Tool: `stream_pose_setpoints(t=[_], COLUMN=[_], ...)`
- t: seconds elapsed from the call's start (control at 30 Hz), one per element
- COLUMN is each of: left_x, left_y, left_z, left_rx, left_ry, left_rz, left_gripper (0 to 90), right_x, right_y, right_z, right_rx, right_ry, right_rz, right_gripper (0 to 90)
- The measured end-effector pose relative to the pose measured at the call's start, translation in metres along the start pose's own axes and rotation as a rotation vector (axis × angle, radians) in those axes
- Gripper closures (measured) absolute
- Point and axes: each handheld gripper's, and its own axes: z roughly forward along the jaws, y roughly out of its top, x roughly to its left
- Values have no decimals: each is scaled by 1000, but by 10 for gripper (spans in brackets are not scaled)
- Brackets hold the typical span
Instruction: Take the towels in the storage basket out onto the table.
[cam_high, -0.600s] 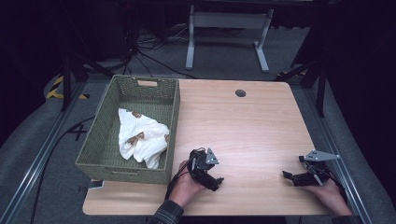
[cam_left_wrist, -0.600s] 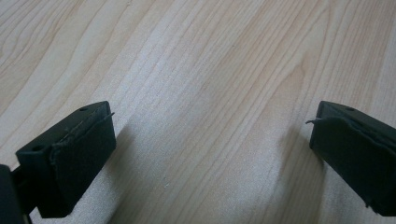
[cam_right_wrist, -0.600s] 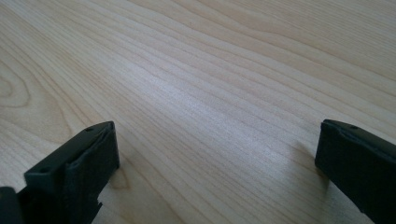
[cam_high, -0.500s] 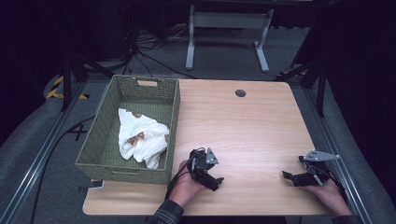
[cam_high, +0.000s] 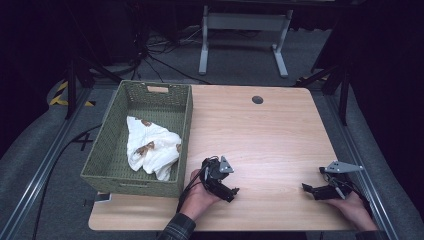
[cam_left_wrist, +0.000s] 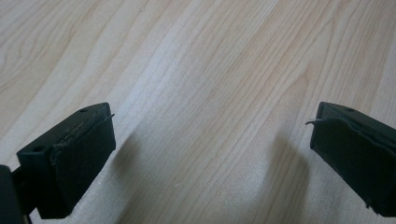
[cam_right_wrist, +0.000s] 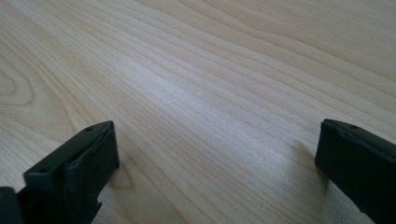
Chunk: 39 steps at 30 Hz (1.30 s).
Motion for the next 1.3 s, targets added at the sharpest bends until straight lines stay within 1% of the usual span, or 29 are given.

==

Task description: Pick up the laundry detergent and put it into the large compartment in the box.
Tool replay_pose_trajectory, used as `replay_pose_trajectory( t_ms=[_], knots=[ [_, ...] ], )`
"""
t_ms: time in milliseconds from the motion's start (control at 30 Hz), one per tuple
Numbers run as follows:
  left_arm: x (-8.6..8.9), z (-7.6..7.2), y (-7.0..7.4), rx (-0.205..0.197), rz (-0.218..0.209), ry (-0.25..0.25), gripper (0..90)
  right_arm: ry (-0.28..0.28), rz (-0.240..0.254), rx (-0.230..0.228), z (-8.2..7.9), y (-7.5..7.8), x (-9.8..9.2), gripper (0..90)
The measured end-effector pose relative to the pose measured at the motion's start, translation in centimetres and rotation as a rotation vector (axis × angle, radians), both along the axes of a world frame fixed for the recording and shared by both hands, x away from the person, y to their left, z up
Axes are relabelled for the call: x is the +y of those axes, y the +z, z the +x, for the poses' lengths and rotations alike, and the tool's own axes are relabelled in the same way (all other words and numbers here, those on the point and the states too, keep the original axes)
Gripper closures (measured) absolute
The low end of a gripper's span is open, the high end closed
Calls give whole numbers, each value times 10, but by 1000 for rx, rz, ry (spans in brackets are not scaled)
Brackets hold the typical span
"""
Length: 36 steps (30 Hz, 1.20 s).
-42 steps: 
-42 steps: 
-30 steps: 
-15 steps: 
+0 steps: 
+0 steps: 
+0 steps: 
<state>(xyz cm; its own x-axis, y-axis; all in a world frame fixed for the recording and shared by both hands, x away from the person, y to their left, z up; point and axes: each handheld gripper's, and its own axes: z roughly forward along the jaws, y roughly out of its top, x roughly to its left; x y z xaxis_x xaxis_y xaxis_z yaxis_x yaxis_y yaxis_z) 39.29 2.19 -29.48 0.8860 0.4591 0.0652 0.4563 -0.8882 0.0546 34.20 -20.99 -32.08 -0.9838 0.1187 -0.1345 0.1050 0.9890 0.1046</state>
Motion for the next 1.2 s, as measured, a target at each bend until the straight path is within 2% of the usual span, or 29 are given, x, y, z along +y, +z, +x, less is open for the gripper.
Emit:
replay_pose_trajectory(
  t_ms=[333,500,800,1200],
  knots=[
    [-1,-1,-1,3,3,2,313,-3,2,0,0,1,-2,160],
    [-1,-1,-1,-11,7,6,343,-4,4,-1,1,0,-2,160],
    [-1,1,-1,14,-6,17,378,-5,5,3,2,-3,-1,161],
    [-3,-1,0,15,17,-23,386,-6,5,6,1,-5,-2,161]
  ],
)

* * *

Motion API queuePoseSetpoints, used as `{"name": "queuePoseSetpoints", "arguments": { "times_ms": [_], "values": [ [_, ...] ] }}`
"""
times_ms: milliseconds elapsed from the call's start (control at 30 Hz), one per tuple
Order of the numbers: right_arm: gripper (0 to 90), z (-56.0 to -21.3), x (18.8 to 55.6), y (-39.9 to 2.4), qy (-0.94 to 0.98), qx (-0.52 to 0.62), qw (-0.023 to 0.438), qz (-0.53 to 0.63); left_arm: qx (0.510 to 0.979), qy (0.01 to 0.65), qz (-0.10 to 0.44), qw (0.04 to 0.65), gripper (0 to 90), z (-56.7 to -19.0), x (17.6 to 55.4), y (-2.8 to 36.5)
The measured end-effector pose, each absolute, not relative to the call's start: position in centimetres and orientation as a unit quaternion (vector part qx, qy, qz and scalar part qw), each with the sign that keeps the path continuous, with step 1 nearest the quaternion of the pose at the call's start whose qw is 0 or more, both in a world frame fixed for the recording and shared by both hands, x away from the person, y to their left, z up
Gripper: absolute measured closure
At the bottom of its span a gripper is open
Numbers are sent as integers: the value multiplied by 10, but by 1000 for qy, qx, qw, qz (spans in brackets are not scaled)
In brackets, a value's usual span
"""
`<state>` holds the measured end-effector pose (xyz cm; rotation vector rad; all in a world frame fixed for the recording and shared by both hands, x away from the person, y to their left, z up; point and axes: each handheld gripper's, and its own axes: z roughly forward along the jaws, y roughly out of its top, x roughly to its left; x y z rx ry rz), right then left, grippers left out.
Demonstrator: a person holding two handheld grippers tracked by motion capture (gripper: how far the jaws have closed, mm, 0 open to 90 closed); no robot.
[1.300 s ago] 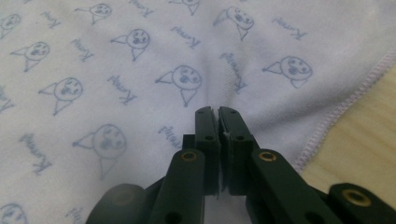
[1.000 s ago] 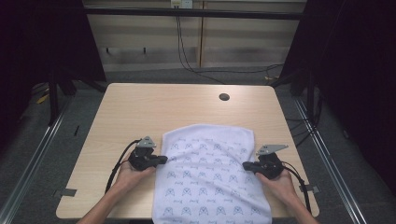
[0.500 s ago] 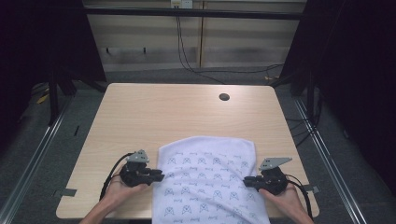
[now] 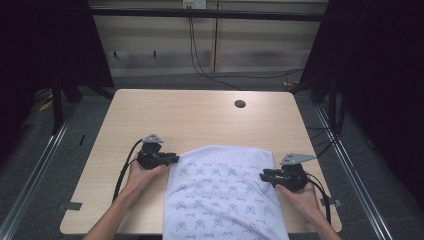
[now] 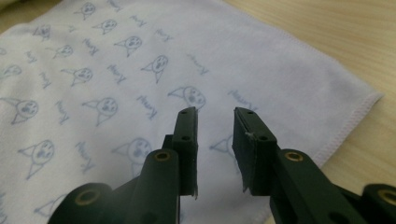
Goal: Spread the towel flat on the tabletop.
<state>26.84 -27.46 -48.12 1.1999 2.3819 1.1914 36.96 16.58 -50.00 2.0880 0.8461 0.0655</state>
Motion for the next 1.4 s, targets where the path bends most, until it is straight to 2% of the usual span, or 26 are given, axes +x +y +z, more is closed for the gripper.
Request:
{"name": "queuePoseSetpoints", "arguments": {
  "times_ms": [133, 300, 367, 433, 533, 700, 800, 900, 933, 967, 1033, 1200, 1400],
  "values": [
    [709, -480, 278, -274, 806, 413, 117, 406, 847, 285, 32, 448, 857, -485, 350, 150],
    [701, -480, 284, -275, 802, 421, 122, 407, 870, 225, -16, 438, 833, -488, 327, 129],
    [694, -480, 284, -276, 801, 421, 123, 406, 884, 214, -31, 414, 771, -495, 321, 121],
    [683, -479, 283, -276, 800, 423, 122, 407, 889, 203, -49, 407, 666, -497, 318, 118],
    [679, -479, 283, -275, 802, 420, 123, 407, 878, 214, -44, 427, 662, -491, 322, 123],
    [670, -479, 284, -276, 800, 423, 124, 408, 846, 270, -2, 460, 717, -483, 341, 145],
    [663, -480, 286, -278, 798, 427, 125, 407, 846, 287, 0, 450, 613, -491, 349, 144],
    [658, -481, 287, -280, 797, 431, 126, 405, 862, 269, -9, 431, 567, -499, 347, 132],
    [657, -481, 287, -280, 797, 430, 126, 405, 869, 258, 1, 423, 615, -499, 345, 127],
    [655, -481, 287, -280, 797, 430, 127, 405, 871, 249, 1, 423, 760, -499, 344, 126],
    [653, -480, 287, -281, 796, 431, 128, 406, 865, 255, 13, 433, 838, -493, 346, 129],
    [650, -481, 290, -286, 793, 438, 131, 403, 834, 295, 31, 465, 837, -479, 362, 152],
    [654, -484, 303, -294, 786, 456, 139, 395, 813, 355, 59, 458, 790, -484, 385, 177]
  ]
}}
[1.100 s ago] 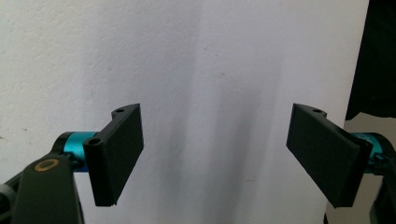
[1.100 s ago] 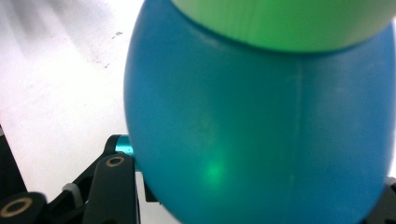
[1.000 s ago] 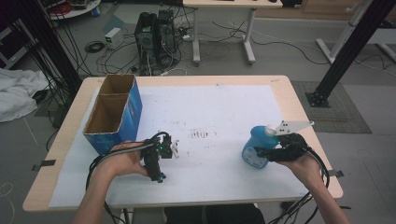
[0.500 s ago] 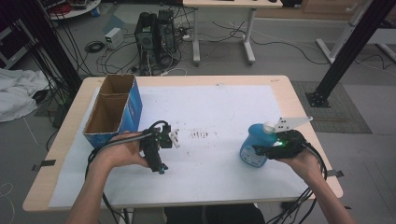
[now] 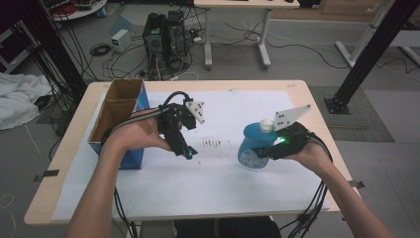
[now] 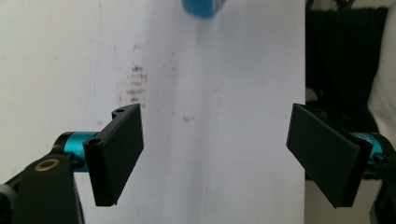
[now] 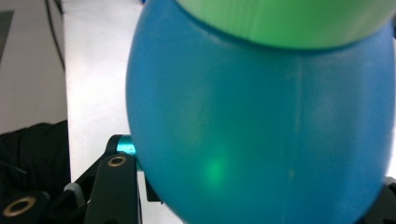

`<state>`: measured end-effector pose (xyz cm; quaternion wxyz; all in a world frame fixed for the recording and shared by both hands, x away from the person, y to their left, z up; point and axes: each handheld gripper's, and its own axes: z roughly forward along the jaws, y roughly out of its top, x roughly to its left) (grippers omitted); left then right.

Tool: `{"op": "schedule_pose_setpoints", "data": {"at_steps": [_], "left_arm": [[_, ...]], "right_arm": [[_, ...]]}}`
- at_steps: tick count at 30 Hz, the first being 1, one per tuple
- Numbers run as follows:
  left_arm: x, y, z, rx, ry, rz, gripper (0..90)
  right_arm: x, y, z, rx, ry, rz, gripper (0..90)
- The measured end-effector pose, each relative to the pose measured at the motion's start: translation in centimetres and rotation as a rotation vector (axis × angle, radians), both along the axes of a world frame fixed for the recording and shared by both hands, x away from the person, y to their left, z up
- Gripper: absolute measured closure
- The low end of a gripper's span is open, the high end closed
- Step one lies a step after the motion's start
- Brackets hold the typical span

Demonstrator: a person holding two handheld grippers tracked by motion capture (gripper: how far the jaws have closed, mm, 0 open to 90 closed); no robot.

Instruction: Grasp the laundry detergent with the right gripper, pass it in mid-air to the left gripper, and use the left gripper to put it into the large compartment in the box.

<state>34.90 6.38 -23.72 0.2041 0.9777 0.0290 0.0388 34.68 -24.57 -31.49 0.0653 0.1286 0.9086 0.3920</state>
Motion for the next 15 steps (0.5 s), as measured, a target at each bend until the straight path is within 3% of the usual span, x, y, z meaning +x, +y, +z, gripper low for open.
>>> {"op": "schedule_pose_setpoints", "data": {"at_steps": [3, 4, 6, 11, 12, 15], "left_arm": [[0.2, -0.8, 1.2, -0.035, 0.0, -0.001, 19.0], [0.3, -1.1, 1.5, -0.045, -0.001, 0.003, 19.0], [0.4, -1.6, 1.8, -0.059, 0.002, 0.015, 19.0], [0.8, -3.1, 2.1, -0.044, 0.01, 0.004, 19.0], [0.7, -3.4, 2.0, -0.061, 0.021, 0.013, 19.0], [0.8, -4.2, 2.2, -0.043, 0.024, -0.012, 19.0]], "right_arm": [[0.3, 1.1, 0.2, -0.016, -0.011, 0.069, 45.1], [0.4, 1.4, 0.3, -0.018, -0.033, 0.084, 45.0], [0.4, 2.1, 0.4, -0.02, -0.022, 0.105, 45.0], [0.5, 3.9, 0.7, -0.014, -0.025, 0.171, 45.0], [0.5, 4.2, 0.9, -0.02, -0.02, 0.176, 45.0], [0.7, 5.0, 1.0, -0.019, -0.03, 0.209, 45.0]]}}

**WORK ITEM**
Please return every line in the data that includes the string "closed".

**COMPLETED EXERCISE**
The low end of a gripper's span is open, the high end closed
Demonstrator: a person holding two handheld grippers tracked by motion capture (gripper: how far the jaws have closed, mm, 0 open to 90 closed); no robot.
Motion for the next 1.4 s, targets where the path bends most, until it is straight to 2% of the usual span, or 26 are given, axes +x +y +z, more is closed for the gripper.
- The low end of a gripper's span is open, the high end closed
Demonstrator: a person holding two handheld grippers tracked by motion capture (gripper: how far the jaws have closed, mm, 0 open to 90 closed); no robot.

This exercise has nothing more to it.